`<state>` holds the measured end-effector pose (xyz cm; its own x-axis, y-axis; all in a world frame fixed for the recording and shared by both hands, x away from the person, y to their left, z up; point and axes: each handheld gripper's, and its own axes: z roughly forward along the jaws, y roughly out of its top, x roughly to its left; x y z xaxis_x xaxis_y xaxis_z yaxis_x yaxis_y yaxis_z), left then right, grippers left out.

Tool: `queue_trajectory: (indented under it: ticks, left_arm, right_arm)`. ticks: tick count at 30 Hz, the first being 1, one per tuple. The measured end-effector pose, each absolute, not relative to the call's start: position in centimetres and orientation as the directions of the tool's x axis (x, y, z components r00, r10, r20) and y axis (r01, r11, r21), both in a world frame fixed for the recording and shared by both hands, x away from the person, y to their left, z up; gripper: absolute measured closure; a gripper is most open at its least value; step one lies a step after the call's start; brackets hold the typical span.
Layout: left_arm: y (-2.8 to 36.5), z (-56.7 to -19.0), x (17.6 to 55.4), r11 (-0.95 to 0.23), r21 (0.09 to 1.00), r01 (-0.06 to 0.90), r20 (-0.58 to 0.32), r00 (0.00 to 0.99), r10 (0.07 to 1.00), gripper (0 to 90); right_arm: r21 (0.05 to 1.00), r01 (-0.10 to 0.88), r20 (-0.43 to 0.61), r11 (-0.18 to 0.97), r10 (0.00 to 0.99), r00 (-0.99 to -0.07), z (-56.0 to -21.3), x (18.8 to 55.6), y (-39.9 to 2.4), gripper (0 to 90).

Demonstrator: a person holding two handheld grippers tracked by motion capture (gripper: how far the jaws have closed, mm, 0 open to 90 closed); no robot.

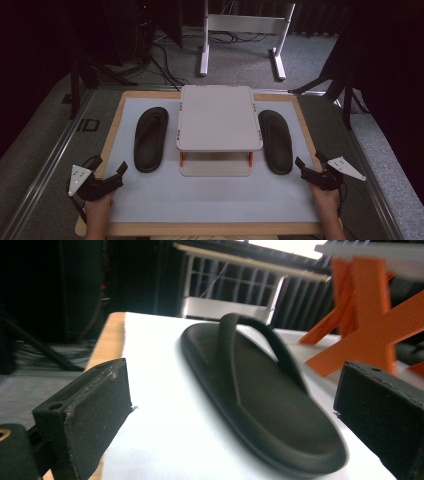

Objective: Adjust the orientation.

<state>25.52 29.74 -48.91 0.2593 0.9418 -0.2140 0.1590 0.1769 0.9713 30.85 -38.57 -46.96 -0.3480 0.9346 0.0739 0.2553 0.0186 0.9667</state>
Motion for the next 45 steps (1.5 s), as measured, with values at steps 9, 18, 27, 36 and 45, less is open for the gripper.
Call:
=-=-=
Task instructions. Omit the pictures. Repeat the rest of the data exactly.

Exercise solution.
`<state>` holds the measured end-effector pose (xyz cm; its own x-axis, y-axis; all in a world frame fixed for the recording and shared by both hands, x away from the person, y to their left, z up; point and axes: each handheld gripper's, and its own axes: z roughly forward along the jaws, y roughly out of its top, x roughly to its left; x y z xaxis_x xaxis_y xaxis_z yaxis_x yaxis_y yaxis_z), left then right, grippers left out.

Tool: `queue_trajectory: (indented under it: ticks, left_arm, right_arm)`. ticks: tick count at 30 Hz, the first being 1, one per tuple. The measured end-effector pose, each absolute, not relative to the call's start: position in centimetres and orientation as the directions of the tool's x axis (x, y, z components r00, r10, r20) and y axis (r01, r11, r21), both in a world frame fixed for the recording and shared by both hands, x away from the person, y to their left, z up; gripper: absolute measured closure; a gripper is most open at its least value; step one lies a step after the call's start; brackets hold the typical span.
Layout: left_arm: y (-2.8 to 36.5), z (-56.7 to -19.0), x (17.6 to 55.4), r11 (-0.95 to 0.23), r21 (0.09 to 1.00), r01 (-0.06 to 0.90), r20 (-0.58 to 0.32), r00 (0.00 to 0.99), r10 (0.07 to 1.00), gripper (0 to 90); right_arm: r21 (0.05 to 1.00), r01 (-0.10 to 0.88), r20 (-0.43 to 0.61), r11 (-0.18 to 0.97), r10 (0.00 to 0.99), r00 (-0.99 to -0.07), z (-56.0 to -21.3), x (18.8 to 55.6), y (-39.9 to 2.4), gripper (0 to 90).

Demonstrator: a person holding two handheld grippers tracked by motion capture (gripper: how far the jaws have closed, mm, 0 open to 90 closed); no robot.


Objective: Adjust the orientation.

<state>25.52 29.74 -48.91 0.2593 0.9418 -0.2140 0.1590 0.1769 0.9713 30.85 -38.57 -46.96 -0.3480 0.9346 0.0739 0.2553 0.0186 0.9667</state>
Motion for the next 45 steps (1.5 s), as measured, with values at steps 9, 18, 27, 36 and 45, less is open for the gripper.
Call:

No other output was requested.